Sustagen
- Manufacturer: Santiago, Chile
- Origin: Chile

= Sustagen =

Nutritional supplement beverage brand

Sustagen is a nutritional supplement beverage brand, available in both ready-to-drink and powdered form, manufactured by the food science division of Nestle, and includes products for those with special dietary requirements for example, gluten-free, low lactose, high fibre, high protein or with added probiotics. The Nestle food science division also manufactures the Optifast Nutritional line, which includes weight-loss shakes.

==Mascots==
Susy and Geno were mascots in Sustagen as a child form in mid-late 1980s until late 1990s. Later, they were revived twice, in 2008 (soft revived) and as an adult form in 2013.

==Varieties==
The product comes in five varieties:
- Sustagen Ready To Drink: pre-mixed with milk and sold in a Tetra Pak in four flavours: Dutch Chocolate, Mega Choc, French Vanilla and Mocha Choc.
- Sustagen Ready To Mix: in powdered form for mixing with milk or water. Sold in a can in three flavours: Dutch Chocolate, French Vanilla and Mocha Choc.
- Sustagen Sport: special sport formulation, sold in powdered form for mixing with milk or water. Sold in a can in two flavours: Chocolate and Vanilla. Extremely high in protein.
- Sustagen Hospital Formula: special hospital formulation, sold in powdered form for mixing with milk or water. Sold in three different varieties: Chocolate, Vanilla and an unflavoured neutral.
- Sustagen Plus Fibre: special hospital formulation with added dietary fibre, sold in powdered form for mixing with milk or water.

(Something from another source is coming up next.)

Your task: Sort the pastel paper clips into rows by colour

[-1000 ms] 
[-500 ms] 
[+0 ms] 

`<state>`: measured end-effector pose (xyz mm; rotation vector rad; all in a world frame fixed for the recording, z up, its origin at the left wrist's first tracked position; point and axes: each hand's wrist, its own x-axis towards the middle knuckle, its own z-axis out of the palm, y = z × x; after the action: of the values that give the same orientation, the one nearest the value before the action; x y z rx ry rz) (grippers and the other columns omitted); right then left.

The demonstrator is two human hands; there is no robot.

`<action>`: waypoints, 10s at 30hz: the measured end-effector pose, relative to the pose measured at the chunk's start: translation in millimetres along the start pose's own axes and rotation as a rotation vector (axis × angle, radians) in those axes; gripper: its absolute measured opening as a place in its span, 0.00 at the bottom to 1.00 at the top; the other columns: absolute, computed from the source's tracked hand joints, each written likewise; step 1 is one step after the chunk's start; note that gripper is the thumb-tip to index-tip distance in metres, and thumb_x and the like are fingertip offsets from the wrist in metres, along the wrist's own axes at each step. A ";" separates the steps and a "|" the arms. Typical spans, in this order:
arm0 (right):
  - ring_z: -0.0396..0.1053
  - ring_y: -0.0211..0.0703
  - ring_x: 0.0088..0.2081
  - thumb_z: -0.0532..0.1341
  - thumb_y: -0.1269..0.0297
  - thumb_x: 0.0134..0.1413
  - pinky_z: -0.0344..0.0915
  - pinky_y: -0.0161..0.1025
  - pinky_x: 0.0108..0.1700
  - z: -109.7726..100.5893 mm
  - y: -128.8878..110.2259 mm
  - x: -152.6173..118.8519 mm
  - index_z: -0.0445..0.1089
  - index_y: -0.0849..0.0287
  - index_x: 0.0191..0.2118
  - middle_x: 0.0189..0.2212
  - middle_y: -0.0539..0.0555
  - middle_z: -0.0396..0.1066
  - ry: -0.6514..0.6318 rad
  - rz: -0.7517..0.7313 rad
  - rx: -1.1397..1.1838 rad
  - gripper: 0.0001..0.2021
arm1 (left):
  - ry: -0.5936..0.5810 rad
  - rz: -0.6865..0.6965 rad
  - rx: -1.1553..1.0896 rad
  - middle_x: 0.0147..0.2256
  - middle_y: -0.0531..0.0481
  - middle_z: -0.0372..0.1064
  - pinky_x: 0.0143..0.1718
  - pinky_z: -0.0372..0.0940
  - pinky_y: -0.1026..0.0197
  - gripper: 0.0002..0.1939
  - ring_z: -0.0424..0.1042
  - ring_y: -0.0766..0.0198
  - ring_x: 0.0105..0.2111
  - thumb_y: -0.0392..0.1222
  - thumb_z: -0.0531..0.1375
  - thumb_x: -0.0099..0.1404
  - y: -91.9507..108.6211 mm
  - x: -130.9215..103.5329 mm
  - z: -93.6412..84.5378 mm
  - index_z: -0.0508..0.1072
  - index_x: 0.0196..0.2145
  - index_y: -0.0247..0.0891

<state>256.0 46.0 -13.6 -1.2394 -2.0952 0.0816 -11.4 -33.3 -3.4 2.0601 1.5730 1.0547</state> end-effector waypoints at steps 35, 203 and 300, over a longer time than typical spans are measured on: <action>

Sold in a can in two flavours: Chocolate and Vanilla.
- Sustagen Junior: Infant Formula from 1 to 3 years.
- Sustagen Kid: Pre-School for 3 to 6 years.
- Sustagen School: School Age for 6 years onwards.
- Sustagen Premium: Adult Formula in the Philippines in Choco and Vanilla.

==Media references==
- Sustagen received a publicity boost when, on the advice of a nutritionist, it was one of the items sent through a pipe to trapped miners Brant Webb and Todd Russell in the 2006 Beaconsfield mine collapse. Russell, however, later joked to Eddie McGuire: "That Sustagen, I wouldn't feed it to my dog." Referring to the fact that they received the hospital grade version of the product, which is more nutritious.
- Sustagen, in 2006 initialised a sponsorship deal with the Austereo radio network, (the forerunner of what is now Southern Cross Austereo) in Australia that promoted the brand on podcasts of the network's radio programmes.